(Stored dataset items)
BEGIN

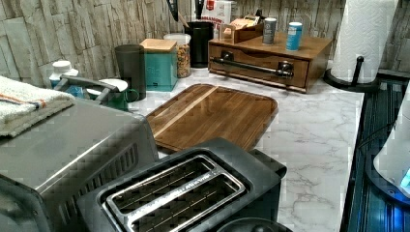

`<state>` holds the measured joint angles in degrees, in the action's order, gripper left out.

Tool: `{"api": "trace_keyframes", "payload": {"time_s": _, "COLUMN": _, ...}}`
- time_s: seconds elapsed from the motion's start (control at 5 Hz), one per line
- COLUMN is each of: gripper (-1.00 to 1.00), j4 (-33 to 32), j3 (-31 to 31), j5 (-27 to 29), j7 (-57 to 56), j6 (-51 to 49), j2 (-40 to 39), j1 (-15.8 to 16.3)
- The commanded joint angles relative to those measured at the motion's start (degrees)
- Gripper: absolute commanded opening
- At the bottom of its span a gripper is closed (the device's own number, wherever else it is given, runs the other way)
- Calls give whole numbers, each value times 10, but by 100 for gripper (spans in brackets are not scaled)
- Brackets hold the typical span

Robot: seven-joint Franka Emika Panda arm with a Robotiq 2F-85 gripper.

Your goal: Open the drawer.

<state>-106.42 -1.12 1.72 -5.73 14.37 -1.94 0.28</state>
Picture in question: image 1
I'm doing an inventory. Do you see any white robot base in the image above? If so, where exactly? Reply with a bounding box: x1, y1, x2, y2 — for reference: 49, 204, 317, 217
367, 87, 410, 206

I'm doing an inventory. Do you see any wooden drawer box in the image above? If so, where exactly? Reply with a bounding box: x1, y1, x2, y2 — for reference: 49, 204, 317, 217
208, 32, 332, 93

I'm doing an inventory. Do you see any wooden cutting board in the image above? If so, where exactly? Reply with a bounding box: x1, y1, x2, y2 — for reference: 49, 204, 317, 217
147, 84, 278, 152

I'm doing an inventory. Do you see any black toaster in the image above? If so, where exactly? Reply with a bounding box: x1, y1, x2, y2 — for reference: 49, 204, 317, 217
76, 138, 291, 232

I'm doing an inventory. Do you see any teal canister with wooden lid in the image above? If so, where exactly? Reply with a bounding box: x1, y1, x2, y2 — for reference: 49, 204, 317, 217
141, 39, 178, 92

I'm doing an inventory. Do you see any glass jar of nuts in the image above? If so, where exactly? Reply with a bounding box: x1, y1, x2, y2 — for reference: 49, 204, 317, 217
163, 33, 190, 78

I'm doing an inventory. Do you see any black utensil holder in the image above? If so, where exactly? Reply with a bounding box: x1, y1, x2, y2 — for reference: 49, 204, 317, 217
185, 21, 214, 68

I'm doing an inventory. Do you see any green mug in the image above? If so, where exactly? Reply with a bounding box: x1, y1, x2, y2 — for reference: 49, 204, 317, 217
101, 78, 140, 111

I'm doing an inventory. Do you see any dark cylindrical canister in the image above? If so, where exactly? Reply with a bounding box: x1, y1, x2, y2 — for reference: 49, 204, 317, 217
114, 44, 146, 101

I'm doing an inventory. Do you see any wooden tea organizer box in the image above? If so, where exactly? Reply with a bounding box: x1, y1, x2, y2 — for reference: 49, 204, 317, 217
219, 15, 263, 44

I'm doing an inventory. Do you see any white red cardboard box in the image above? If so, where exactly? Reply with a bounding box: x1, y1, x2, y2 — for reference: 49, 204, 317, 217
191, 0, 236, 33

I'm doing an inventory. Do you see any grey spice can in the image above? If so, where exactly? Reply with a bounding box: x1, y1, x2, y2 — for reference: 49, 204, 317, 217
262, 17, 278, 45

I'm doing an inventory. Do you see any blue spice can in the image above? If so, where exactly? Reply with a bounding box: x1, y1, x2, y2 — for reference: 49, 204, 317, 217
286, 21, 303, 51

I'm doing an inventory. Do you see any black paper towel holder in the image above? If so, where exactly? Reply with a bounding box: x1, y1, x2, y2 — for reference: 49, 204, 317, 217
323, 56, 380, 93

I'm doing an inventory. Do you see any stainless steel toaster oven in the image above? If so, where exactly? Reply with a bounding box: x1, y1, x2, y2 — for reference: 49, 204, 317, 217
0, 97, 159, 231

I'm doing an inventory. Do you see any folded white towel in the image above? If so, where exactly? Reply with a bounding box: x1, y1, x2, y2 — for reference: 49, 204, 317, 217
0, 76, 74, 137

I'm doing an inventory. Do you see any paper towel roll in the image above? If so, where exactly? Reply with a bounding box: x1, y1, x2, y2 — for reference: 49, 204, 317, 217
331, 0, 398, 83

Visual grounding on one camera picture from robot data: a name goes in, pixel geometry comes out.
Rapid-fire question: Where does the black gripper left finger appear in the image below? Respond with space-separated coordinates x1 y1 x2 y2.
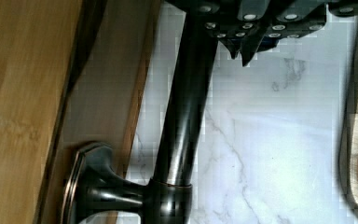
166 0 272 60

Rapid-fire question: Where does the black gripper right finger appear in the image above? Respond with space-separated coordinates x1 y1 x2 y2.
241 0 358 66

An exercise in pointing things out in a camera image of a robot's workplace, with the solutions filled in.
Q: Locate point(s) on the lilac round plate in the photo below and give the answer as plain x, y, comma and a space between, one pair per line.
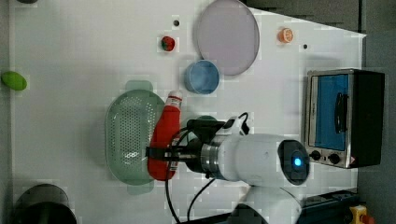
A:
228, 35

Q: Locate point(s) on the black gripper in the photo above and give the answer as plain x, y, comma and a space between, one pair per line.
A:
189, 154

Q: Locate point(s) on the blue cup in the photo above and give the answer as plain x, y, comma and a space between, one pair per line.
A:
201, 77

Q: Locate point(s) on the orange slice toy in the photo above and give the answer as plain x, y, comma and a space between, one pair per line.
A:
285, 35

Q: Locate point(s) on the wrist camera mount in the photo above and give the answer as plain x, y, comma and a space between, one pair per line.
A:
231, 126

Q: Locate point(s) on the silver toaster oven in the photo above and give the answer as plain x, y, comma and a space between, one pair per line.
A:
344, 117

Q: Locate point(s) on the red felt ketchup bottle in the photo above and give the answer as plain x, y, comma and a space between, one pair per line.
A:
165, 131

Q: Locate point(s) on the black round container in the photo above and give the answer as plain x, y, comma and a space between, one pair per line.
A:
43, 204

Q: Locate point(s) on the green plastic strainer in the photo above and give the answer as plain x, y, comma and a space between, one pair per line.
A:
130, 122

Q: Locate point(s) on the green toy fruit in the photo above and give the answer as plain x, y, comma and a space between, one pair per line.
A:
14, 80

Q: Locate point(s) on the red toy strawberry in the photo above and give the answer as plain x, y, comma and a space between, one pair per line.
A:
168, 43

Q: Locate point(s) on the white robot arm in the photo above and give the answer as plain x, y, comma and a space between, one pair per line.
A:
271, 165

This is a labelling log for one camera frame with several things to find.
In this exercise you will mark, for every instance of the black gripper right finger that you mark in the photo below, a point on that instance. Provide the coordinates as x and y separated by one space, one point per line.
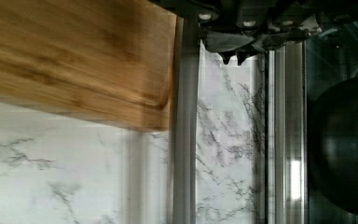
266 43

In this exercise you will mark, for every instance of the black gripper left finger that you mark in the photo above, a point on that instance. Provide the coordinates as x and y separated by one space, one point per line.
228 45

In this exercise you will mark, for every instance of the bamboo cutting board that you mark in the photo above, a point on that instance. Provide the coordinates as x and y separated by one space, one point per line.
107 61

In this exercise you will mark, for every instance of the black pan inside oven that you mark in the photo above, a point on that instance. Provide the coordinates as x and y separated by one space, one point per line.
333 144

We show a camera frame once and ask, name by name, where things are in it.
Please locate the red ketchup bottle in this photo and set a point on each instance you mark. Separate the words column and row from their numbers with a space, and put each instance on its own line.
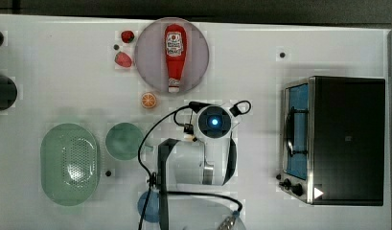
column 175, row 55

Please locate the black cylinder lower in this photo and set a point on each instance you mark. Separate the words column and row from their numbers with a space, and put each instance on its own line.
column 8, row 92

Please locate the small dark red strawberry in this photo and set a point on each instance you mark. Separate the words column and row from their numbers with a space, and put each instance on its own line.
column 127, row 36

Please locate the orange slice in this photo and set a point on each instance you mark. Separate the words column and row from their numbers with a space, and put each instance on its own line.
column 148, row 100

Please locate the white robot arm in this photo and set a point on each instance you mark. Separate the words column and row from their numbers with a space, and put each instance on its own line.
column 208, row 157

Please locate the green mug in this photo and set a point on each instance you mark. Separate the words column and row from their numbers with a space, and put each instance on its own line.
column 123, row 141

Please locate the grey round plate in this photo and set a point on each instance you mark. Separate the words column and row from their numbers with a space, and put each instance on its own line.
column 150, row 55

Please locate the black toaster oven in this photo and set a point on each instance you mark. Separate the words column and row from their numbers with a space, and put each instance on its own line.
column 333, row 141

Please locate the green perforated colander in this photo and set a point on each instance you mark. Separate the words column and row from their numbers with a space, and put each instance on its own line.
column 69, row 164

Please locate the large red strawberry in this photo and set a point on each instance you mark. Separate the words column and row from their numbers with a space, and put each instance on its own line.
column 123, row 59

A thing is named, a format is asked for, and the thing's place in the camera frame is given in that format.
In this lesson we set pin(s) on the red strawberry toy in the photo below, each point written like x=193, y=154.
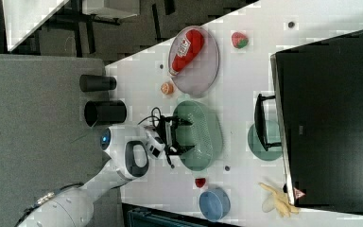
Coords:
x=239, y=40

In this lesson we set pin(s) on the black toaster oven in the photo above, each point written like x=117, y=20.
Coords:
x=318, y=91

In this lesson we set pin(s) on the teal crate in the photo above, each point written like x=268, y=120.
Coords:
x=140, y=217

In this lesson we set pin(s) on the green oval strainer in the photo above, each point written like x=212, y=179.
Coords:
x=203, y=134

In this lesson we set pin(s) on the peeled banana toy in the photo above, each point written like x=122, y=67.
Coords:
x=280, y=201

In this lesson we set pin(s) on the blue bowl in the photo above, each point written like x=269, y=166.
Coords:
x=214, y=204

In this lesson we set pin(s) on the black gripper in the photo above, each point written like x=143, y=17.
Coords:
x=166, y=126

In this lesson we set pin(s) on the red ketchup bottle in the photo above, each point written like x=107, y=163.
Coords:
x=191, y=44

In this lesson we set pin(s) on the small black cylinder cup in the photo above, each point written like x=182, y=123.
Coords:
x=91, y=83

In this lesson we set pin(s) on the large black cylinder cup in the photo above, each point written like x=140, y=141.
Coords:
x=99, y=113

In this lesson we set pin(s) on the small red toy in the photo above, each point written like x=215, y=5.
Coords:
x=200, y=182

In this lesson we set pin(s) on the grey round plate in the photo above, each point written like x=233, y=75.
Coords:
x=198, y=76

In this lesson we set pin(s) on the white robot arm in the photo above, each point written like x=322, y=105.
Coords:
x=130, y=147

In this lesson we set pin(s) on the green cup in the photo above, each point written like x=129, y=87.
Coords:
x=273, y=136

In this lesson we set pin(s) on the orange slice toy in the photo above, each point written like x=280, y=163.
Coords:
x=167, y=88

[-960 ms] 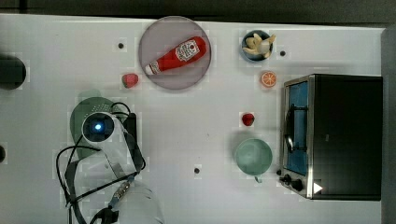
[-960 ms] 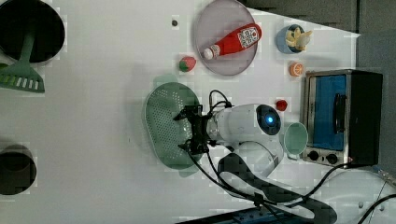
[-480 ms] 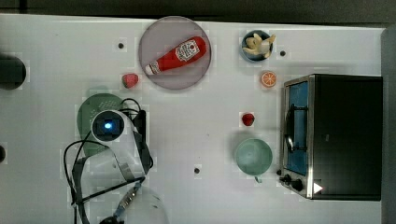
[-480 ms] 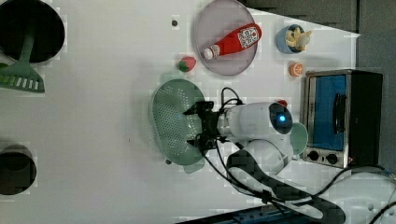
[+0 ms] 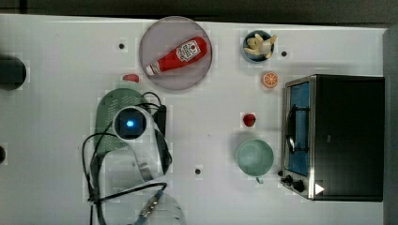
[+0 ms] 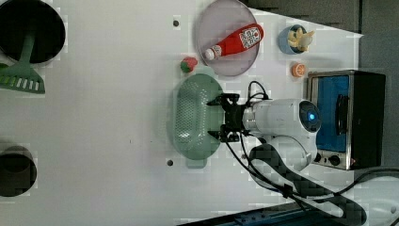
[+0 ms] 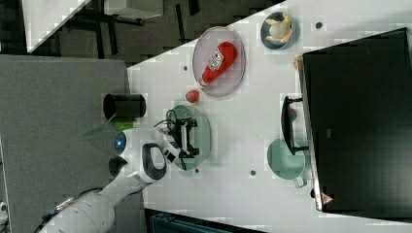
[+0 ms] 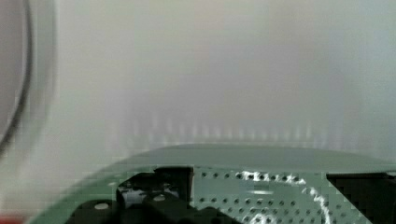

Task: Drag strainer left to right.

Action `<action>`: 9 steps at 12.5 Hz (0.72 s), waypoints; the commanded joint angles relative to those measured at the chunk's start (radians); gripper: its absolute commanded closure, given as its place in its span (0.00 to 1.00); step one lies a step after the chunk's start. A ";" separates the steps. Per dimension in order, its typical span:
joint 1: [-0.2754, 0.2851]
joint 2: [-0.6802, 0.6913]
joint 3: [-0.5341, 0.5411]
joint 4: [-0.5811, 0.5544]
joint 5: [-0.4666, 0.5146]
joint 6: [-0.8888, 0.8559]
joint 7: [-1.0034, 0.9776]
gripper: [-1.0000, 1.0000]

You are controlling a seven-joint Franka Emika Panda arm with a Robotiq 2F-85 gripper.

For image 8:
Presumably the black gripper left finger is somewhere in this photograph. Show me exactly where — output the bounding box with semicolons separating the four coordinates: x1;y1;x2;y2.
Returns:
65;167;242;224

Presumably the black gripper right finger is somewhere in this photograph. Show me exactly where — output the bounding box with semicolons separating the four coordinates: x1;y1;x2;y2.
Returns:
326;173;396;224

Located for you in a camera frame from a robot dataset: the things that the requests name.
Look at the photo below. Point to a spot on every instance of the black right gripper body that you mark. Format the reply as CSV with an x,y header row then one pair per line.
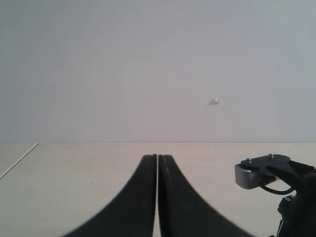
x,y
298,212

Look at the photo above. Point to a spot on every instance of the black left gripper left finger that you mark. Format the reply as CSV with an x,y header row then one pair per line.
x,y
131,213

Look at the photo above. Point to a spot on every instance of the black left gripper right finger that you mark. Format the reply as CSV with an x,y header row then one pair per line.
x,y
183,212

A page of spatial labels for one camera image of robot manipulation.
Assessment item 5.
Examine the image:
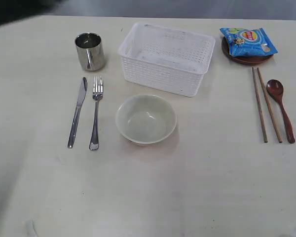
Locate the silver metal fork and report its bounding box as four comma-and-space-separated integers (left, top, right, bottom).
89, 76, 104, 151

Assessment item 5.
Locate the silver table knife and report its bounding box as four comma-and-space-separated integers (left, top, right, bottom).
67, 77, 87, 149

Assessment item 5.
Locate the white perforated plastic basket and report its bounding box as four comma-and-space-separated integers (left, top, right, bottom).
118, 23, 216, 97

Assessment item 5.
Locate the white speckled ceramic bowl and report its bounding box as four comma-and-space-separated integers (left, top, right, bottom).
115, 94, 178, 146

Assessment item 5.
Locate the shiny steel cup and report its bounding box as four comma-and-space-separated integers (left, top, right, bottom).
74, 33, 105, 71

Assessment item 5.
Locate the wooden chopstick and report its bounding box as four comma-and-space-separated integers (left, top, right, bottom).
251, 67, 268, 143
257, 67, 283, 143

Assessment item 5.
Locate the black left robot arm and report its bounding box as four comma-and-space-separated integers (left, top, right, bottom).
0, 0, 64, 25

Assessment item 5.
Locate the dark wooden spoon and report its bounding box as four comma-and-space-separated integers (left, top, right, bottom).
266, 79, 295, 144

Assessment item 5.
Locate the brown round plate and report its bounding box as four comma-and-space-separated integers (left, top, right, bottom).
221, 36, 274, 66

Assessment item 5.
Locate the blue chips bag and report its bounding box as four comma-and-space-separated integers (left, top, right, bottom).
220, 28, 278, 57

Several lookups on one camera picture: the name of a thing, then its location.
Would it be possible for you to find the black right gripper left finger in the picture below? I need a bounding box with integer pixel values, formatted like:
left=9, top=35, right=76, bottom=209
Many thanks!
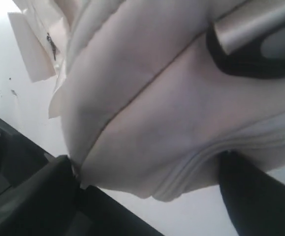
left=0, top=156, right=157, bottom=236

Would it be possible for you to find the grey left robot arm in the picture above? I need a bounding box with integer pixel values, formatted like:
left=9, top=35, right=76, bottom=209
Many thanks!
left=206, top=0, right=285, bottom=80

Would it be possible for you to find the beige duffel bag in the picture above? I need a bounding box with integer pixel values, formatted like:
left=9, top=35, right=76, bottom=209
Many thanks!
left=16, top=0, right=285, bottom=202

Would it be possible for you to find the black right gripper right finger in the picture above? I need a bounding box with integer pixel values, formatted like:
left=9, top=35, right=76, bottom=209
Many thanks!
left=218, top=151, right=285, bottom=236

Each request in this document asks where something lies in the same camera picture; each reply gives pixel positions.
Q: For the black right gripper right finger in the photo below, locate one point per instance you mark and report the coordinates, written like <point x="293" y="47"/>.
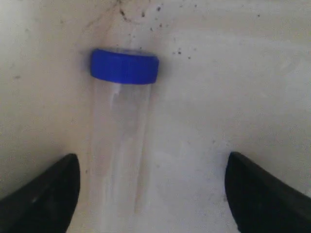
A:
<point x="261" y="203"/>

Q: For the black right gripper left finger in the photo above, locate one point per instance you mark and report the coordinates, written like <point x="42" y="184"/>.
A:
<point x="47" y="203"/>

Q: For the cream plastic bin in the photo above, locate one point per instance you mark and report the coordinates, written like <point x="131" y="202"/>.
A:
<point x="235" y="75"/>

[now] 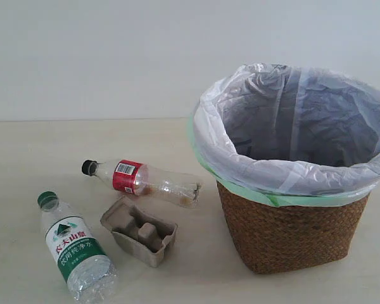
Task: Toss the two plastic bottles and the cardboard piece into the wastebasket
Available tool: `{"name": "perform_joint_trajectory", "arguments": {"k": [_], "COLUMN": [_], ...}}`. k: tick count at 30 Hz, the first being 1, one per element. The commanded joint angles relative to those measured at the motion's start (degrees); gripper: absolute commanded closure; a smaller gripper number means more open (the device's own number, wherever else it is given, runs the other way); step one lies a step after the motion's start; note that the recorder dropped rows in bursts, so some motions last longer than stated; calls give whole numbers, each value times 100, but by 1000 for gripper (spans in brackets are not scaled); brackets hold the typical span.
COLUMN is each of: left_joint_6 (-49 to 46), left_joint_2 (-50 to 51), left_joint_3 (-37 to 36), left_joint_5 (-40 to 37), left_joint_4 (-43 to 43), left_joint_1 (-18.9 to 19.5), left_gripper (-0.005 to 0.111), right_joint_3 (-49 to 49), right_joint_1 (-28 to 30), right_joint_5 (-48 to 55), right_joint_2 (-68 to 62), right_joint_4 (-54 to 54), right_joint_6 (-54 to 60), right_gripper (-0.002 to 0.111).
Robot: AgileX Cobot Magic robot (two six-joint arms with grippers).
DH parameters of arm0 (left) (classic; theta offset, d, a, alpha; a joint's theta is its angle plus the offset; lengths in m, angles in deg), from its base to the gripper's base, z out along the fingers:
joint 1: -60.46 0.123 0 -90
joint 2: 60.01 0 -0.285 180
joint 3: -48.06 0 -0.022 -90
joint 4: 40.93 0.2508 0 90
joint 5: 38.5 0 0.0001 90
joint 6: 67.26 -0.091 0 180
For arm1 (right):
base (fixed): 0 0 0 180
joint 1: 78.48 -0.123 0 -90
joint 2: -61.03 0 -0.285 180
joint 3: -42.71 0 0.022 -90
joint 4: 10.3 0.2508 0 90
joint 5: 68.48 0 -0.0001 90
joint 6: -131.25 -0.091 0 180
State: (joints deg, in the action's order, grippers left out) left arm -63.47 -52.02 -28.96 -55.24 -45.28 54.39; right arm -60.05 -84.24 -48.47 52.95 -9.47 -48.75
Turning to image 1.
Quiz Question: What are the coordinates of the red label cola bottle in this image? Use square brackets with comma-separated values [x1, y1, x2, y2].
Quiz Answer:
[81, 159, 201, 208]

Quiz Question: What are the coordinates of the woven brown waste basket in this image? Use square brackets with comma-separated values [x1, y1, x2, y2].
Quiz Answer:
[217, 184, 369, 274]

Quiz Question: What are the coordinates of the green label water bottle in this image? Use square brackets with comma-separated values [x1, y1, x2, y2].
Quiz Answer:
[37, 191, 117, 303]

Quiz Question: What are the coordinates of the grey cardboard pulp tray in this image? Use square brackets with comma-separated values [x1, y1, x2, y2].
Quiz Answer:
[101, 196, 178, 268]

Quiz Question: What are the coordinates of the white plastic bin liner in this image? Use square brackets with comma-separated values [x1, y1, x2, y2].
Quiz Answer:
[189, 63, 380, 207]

END

■ ASSIGNED TASK ■
In the entries above, find the line with "joint 4: 40.93 0.2508 0 90" and the line with "joint 6: -131.25 -0.091 0 180", then restate word for word both of them and every line between, with nothing more.

■ ANSWER SPACE ■
joint 4: 40.93 0.2508 0 90
joint 5: 38.5 0 0.0001 90
joint 6: 67.26 -0.091 0 180
For arm1 (right):
base (fixed): 0 0 0 180
joint 1: 78.48 -0.123 0 -90
joint 2: -61.03 0 -0.285 180
joint 3: -42.71 0 0.022 -90
joint 4: 10.3 0.2508 0 90
joint 5: 68.48 0 -0.0001 90
joint 6: -131.25 -0.091 0 180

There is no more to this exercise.